> **What this task involves**: Write out the data below in full. Keep it exact.

> **Dataset**:
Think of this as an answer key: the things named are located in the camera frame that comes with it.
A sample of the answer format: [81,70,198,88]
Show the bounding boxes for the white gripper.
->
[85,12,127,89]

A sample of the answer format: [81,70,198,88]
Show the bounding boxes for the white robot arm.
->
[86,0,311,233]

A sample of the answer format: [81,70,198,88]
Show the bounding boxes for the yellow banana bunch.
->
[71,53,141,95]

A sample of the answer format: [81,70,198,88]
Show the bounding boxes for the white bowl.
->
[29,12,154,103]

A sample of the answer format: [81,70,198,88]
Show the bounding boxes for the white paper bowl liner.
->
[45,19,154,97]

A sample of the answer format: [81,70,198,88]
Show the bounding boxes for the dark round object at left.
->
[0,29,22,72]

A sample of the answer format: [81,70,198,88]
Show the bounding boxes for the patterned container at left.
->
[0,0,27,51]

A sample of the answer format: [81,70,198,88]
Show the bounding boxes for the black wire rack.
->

> **Result below**:
Think of this as an answer key: the things named are located in the camera frame that comes with it.
A sample of the answer format: [81,70,198,88]
Show the bounding boxes for the white gripper.
->
[85,12,127,89]

A sample of the answer format: [81,70,198,88]
Show the bounding boxes for the white robot arm.
->
[86,0,311,233]

A sample of the answer format: [81,70,198,88]
Show the bounding boxes for the yellow banana bunch.
->
[71,53,141,95]

A sample of the answer format: [81,70,198,88]
Show the bounding boxes for the white bowl.
->
[29,12,154,103]

A sample of the answer format: [81,70,198,88]
Show the bounding boxes for the white paper bowl liner.
->
[45,19,154,97]

A sample of the answer format: [81,70,198,88]
Show the bounding boxes for the dark round object at left.
->
[0,29,22,72]

A sample of the answer format: [81,70,198,88]
Show the bounding boxes for the patterned container at left.
->
[0,0,27,51]

A sample of the answer format: [81,70,198,88]
Show the bounding boxes for the black wire rack.
->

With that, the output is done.